Metadata-Version: 2.1
Name: concept-erasure
Version: 0.2.3
Summary: Erasing concepts from neural representations with provable guarantees
License: MIT License
Keywords: fairness,interpretability,explainable-ai
Requires-Python: >=3.10
Description-Content-Type: text/markdown
License-File: LICENSE
Requires-Dist: torch
Provides-Extra: dev
Requires-Dist: numpy; extra == "dev"
Requires-Dist: pre-commit; extra == "dev"
Requires-Dist: pytest; extra == "dev"
Requires-Dist: pyright; extra == "dev"
Requires-Dist: scikit-learn; extra == "dev"
Requires-Dist: datasets; extra == "dev"
Requires-Dist: transformers>=4.0.0; extra == "dev"

# Least-Squares Concept Erasure (LEACE)
Concept erasure aims to remove specified features from a representation. It can be used to improve fairness (e.g. preventing a classifier from using gender or race) and interpretability (e.g. removing a concept to observe changes in model behavior). This is the repo for **LEAst-squares Concept Erasure (LEACE)**, a closed-form method which provably prevents all linear classifiers from detecting a concept while inflicting the least possible damage to the representation. You can check out the paper [here](https://arxiv.org/abs/2306.03819).

# Installation

We require Python 3.10 or later.

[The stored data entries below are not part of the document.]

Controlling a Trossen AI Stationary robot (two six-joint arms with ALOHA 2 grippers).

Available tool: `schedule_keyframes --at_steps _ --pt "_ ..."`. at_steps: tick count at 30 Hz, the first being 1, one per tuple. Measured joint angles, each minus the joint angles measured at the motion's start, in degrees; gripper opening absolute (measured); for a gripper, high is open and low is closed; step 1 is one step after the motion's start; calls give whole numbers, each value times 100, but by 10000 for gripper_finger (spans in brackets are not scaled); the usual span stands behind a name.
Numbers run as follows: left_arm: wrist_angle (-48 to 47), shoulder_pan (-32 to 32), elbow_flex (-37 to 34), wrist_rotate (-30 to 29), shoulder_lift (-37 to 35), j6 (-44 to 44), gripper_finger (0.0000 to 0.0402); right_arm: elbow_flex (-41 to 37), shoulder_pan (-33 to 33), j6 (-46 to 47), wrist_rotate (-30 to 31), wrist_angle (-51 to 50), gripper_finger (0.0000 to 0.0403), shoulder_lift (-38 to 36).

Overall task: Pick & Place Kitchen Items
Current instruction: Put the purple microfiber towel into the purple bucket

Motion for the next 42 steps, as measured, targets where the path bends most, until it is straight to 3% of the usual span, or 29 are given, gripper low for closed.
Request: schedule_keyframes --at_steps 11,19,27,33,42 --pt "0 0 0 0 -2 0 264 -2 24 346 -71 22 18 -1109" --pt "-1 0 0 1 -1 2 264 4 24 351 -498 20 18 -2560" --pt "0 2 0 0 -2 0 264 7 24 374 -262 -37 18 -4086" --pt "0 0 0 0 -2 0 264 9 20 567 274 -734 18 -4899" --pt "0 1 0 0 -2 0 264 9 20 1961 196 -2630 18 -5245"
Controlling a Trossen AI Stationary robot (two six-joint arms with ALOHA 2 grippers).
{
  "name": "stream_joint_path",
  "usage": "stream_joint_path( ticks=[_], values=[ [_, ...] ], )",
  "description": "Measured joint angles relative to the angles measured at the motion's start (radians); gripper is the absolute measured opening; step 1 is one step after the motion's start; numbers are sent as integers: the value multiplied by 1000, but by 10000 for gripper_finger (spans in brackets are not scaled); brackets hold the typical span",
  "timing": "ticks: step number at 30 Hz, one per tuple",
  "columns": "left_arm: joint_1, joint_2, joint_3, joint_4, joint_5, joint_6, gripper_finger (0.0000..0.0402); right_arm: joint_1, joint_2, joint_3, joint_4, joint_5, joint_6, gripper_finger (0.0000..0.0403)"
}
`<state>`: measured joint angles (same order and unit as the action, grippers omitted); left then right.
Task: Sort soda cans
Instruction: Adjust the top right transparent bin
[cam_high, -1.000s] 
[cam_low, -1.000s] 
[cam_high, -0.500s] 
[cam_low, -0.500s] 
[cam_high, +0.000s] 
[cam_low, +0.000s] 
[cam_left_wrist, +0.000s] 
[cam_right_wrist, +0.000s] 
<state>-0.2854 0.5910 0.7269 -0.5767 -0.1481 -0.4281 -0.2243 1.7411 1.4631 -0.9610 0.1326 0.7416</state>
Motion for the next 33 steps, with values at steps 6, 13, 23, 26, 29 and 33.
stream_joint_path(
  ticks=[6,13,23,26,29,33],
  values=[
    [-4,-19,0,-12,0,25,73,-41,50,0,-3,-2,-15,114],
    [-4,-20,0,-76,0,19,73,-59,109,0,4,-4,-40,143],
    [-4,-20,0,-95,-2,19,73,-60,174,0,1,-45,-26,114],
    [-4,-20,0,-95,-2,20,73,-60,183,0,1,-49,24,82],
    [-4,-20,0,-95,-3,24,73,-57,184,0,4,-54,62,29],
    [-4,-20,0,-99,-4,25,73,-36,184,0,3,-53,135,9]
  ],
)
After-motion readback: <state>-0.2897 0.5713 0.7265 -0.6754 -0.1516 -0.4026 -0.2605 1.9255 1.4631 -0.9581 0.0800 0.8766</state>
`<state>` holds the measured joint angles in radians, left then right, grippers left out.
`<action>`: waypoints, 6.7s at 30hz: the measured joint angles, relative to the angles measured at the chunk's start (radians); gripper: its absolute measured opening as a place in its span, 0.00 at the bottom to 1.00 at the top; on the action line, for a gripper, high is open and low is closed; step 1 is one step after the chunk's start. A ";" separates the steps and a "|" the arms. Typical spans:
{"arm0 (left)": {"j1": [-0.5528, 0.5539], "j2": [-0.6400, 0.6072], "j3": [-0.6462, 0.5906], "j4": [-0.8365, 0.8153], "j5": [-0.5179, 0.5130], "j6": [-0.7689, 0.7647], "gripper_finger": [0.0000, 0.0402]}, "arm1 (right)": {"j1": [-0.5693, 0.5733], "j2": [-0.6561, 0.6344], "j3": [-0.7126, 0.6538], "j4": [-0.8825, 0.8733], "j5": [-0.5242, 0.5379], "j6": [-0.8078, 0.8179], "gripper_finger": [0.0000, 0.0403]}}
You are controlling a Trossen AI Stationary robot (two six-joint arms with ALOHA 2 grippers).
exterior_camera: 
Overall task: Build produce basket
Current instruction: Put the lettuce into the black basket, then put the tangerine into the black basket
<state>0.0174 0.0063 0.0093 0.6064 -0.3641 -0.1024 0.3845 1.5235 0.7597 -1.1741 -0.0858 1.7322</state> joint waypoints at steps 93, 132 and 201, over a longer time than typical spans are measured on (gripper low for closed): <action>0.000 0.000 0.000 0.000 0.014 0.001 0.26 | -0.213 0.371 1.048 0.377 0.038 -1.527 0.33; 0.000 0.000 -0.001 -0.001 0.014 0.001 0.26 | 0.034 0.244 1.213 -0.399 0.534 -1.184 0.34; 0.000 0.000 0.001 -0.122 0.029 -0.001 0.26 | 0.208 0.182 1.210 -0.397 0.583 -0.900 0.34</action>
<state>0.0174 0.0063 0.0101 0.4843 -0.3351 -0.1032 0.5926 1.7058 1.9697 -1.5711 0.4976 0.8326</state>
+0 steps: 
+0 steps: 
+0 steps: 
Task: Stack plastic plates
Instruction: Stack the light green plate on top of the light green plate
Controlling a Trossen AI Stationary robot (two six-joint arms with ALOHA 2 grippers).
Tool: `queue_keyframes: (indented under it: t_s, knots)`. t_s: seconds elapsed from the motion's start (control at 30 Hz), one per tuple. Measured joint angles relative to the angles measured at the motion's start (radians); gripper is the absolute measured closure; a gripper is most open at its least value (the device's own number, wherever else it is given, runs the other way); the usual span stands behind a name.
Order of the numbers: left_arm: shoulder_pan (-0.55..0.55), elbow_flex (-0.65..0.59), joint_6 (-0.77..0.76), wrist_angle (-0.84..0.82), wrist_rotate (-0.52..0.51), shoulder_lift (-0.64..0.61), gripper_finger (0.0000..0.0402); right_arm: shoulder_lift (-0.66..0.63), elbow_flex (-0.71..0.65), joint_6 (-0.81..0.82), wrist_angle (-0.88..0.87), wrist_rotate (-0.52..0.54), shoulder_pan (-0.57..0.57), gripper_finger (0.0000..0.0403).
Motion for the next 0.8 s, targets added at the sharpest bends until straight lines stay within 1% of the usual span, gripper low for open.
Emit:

You can install the package from PyPI:

```bash
pip install concept-erasure
```

# Usage

The two main classes in this repo are `LeaceFitter` and `LeaceEraser`.

- `LeaceFitter` keeps track of the covariance and cross-covariance statistics needed to compute the LEACE erasure function. These statistics can be updated in an incremental fashion with `LeaceFitter.update()`. The erasure function is lazily computed when the `.eraser` property is accessed. This class uses O(_d<sup>2</sup>_) memory, where _d_ is the dimensionality of the representation, so you may want to discard it after computing the erasure function.
- `LeaceEraser` is a compact representation of the LEACE erasure function, using only O(_dk_) memory, where _k_ is the number of classes in the concept you're trying to erase (or equivalently, the _dimensionality_ of the concept if it's not categorical).

## Batch usage

In most cases, you probably have a batch of feature vectors `X` and concept labels `Z` and want to erase the concept from `X`. The easiest way to do this is by using the `LeaceEraser.fit()` convenience method:

```python
import torch
from sklearn.datasets import make_classification
from sklearn.linear_model import LogisticRegression

from concept_erasure import LeaceEraser

n, d, k = 2048, 128, 2

X, Y = make_classification(
    n_samples=n,
    n_features=d,
    n_classes=k,
    random_state=42,
)
X_t = torch.from_numpy(X)
Y_t = torch.from_numpy(Y)

# Logistic regression does learn something before concept erasure
real_lr = LogisticRegression(max_iter=1000).fit(X, Y)
beta = torch.from_numpy(real_lr.coef_)
assert beta.norm(p=torch.inf) > 0.1

eraser = LeaceEraser.fit(X_t, Y_t)
X_ = eraser(X_t)

# But learns nothing after
null_lr = LogisticRegression(max_iter=1000, tol=0.0).fit(X_.numpy(), Y)
beta = torch.from_numpy(null_lr.coef_)
assert beta.norm(p=torch.inf) < 1e-4
```

## Streaming usage
If you have a **stream** of data, you can use `LeaceFitter.update()` to update the statistics. This is useful if you have a large dataset and want to avoid storing it all in memory.

```python
from concept_erasure import LeaceFitter
from sklearn.datasets import make_classification
import torch

n, d, k = 2048, 128, 2

X, Y = make_classification(
    n_samples=n,
    n_features=d,
    n_classes=k,
    random_state=42,
)
X_t = torch.from_numpy(X)
Y_t = torch.from_numpy(Y)

fitter = LeaceFitter(d, 1, dtype=X_t.dtype)

# Compute cross-covariance matrix using batched updates
for x, y in zip(X_t.chunk(2), Y_t.chunk(2)):
    fitter.update(x, y)

# Erase the concept from the data
x_ = fitter.eraser(X_t[0])
```

# Paper replication

Scripts used to generate the part-of-speech tags for the concept scrubbing experiments can be found in [this repo](https://github.com/EleutherAI/tagged-pile). We plan to upload the tagged datasets to the HuggingFace Hub shortly.

## Concept scrubbing

The concept scrubbing code is a bit messy right now, and will probably be refactored soon. We found it necessary to write bespoke implementations for different HuggingFace model families. So far we've implemented LLaMA and GPT-NeoX. These can be found in the `concept_erasure.scrubbing` submodule.